*** Data provided ***

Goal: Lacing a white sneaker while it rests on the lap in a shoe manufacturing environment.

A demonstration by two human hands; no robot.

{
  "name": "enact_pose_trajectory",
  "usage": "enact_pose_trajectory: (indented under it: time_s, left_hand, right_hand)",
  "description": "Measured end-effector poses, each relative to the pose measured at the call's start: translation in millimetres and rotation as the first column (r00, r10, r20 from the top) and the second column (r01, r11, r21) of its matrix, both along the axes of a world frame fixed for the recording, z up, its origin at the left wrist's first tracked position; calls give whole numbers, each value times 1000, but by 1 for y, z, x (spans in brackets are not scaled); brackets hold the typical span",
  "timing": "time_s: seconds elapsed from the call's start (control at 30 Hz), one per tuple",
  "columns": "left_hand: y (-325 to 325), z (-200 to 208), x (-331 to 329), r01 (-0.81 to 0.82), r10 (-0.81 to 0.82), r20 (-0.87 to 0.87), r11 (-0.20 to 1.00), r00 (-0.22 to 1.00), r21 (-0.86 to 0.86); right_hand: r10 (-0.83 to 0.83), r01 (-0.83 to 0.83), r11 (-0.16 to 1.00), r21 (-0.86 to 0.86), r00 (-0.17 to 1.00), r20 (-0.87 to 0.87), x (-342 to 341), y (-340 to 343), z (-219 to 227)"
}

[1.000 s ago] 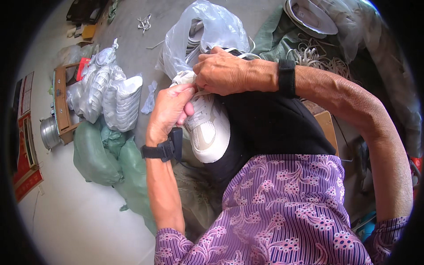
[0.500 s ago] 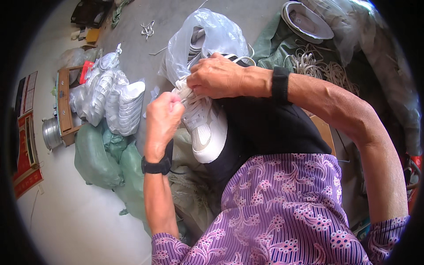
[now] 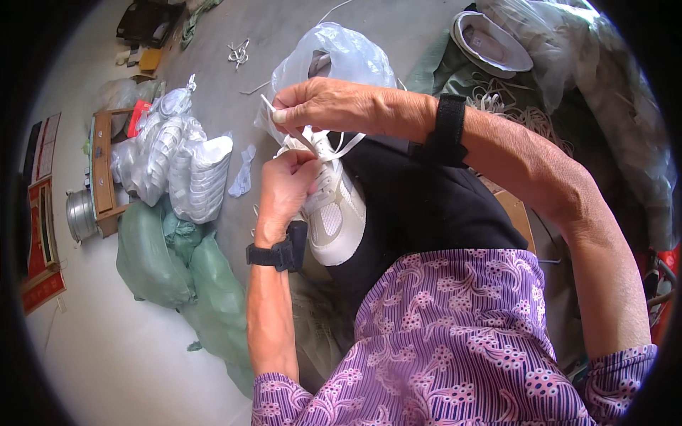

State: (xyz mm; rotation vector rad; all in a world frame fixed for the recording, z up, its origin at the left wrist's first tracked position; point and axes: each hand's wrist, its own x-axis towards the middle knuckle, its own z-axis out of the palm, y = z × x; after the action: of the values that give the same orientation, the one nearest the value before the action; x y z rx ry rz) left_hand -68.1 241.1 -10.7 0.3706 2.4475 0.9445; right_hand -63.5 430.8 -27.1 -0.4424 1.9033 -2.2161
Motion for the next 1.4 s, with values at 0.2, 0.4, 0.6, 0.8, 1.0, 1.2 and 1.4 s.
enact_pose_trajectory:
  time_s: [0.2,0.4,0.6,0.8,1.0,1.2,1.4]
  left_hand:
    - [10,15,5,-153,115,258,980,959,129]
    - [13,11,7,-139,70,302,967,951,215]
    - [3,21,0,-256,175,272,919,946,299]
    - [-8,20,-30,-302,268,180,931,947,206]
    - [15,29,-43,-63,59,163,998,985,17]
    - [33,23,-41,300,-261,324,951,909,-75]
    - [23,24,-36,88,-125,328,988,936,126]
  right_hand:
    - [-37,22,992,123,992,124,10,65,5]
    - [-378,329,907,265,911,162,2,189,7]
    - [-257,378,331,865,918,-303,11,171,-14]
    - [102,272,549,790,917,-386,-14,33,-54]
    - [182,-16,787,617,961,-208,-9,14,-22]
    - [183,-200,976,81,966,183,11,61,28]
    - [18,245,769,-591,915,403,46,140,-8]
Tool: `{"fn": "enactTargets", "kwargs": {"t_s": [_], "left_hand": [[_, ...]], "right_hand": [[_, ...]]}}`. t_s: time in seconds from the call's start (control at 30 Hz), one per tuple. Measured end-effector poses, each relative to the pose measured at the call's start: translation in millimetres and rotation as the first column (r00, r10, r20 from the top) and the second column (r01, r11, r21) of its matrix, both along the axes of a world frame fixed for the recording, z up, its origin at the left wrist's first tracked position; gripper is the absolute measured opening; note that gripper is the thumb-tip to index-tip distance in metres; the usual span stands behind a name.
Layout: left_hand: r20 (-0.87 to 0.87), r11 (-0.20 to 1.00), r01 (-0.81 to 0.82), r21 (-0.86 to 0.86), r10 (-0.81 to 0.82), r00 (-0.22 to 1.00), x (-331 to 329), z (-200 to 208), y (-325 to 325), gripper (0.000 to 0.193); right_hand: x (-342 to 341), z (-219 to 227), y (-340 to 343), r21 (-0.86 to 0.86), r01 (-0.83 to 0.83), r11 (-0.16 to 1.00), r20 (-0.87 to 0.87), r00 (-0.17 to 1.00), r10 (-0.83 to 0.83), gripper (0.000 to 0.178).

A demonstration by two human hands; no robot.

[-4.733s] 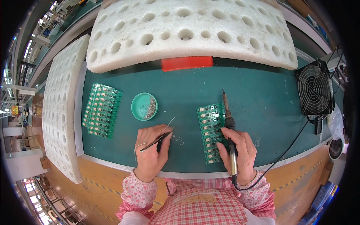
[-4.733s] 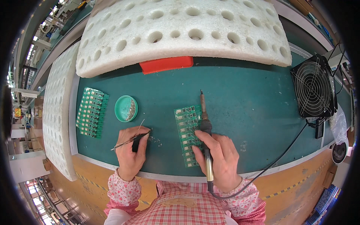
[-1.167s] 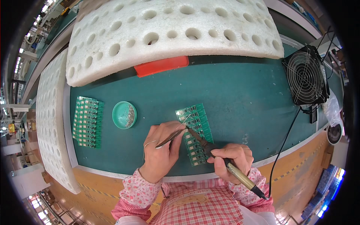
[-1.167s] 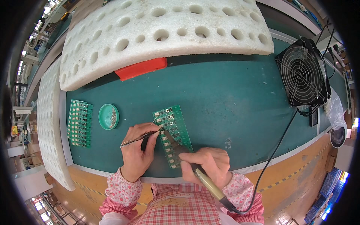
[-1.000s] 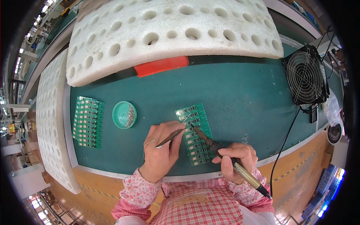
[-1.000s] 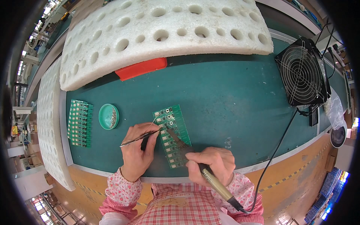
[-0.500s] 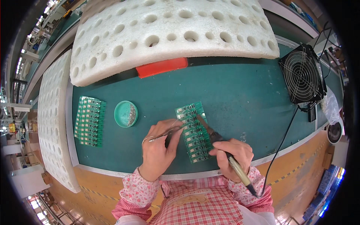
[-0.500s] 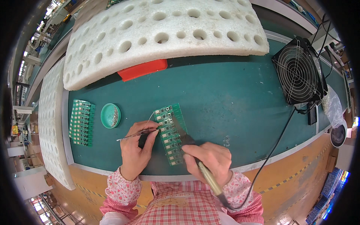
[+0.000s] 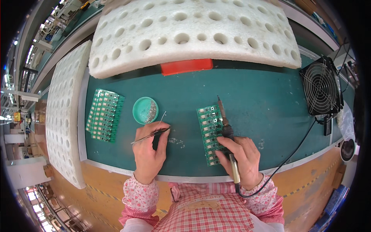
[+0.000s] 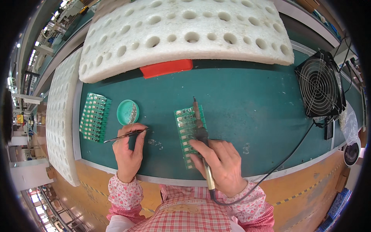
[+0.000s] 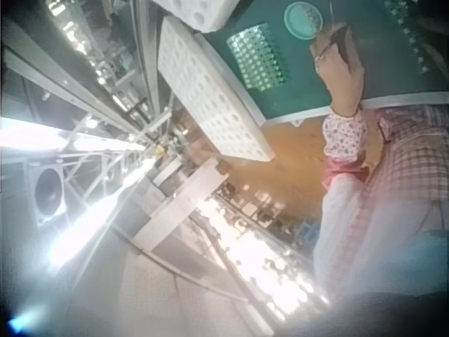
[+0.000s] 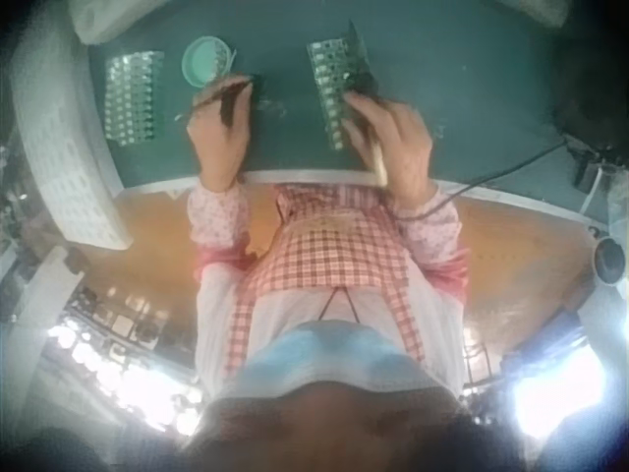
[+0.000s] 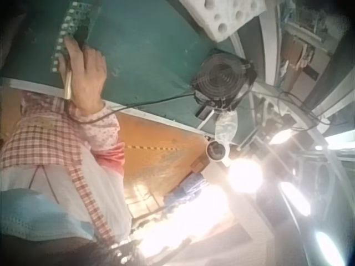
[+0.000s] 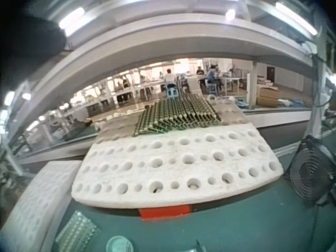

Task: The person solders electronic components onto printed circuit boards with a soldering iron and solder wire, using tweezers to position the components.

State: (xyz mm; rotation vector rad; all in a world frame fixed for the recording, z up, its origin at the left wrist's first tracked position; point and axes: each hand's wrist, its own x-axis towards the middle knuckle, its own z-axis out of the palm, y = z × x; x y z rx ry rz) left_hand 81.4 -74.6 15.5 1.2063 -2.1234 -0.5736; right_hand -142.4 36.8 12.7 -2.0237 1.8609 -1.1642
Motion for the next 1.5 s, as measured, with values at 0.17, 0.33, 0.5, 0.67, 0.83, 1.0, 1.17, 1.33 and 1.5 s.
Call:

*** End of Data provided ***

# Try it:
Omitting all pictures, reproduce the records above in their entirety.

# Result of the task:
Goal: Lacing a white sneaker while it rests on the lap in a shoe manufacturing environment.

A demonstration by two human hands; no robot.

{
  "name": "enact_pose_trajectory",
  "usage": "enact_pose_trajectory: (indented under it: time_s, left_hand, right_hand)",
  "description": "Measured end-effector poses, each relative to the pose measured at the call's start: translation in millimetres and rotation as the first column (r00, r10, r20 from the top) and the second column (r01, r11, r21) of its matrix, both along the axes of a world frame fixed for the recording, z up, its origin at the left wrist's first tracked position; calls give whole numbers, each value times 1000, but by 1 for y, z, x (spans in brackets are not scaled); brackets hold the typical span",
  "timing": "time_s: seconds elapsed from the call's start (control at 30 Hz), one per tuple",
  "columns": "left_hand: y (-325 to 325), z (-200 to 208), x (-331 to 329), r01 (-0.81 to 0.82), r10 (-0.81 to 0.82), r20 (-0.87 to 0.87), r11 (-0.20 to 1.00), r00 (-0.22 to 1.00), r21 (-0.86 to 0.86); right_hand: r10 (-0.83 to 0.83), r01 (-0.83 to 0.83), r11 (-0.16 to 1.00), r21 (-0.86 to 0.86), r00 (-0.17 to 1.00), r20 (-0.87 to 0.87), x (-342 to 341), y (-340 to 343), z (-219 to 227)"
}

[1.000 s ago] 
[0.500 s ago] 
[now] 

State: (xyz mm; rotation vector rad; all in a world frame fixed for the recording, z up, its origin at the left wrist's first tracked position; point and axes: each hand's wrist, its own x-axis towards the middle knuckle, its own z-axis out of the palm, y = z × x; after the action: of the values that give the same orientation, the one nearest the value before the action; x y z rx ry rz) left_hand -68.1 241.1 -10.7 0.3706 2.4475 0.9445; right_hand -63.5 430.8 -27.1 -0.4424 1.9033 -2.2161
Motion for the next 1.4 s, with values at 0.2, 0.4, 0.6, 0.8, 1.0, 1.2 and 1.4 s.
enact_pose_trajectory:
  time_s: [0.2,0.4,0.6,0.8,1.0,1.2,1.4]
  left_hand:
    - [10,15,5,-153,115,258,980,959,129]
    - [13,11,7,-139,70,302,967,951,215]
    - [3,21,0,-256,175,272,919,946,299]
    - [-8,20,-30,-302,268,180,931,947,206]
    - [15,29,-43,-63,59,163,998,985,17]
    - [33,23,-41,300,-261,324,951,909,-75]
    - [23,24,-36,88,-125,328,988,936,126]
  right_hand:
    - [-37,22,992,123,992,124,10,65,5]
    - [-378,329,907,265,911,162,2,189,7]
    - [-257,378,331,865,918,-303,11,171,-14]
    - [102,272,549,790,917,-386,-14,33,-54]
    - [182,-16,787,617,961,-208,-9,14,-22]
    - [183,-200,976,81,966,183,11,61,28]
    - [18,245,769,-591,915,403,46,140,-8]
Tool: `{"fn": "enactTargets", "kwargs": {"t_s": [_], "left_hand": [[_, ...]], "right_hand": [[_, ...]]}}`. t_s: time in seconds from the call's start (control at 30 Hz), one per tuple. Measured end-effector poses, each relative to the pose measured at the call's start: translation in millimetres and rotation as the first column (r00, r10, r20 from the top) and the second column (r01, r11, r21) of its matrix, both along the axes of a world frame fixed for the recording, z up, its origin at the left wrist's first tracked position; gripper is the absolute measured opening; note that gripper is the thumb-tip to index-tip distance in metres; the usual span stands behind a name.
Layout: left_hand: r20 (-0.87 to 0.87), r11 (-0.20 to 1.00), r01 (-0.81 to 0.82), r21 (-0.86 to 0.86), r10 (-0.81 to 0.82), r00 (-0.22 to 1.00), x (-331 to 329), z (-200 to 208), y (-325 to 325), gripper (0.000 to 0.193); right_hand: x (-342 to 341), z (-219 to 227), y (-340 to 343), r21 (-0.86 to 0.86), r01 (-0.83 to 0.83), r11 (-0.16 to 1.00), r20 (-0.87 to 0.87), r00 (-0.17 to 1.00), r10 (-0.83 to 0.83), gripper (0.000 to 0.178).

A demonstration by two human hands; no robot.

[-4.733s] 
[-4.733s] 
[-1.167s] 
[-1.167s] 
[-1.000s] 
[-1.000s] 
[-0.500s] 
[-0.500s] 
[+0.000s] 
[+0.000s] 
[+0.000s] 
[+0.000s] 
[+0.000s] 
[+0.000s] 

Task: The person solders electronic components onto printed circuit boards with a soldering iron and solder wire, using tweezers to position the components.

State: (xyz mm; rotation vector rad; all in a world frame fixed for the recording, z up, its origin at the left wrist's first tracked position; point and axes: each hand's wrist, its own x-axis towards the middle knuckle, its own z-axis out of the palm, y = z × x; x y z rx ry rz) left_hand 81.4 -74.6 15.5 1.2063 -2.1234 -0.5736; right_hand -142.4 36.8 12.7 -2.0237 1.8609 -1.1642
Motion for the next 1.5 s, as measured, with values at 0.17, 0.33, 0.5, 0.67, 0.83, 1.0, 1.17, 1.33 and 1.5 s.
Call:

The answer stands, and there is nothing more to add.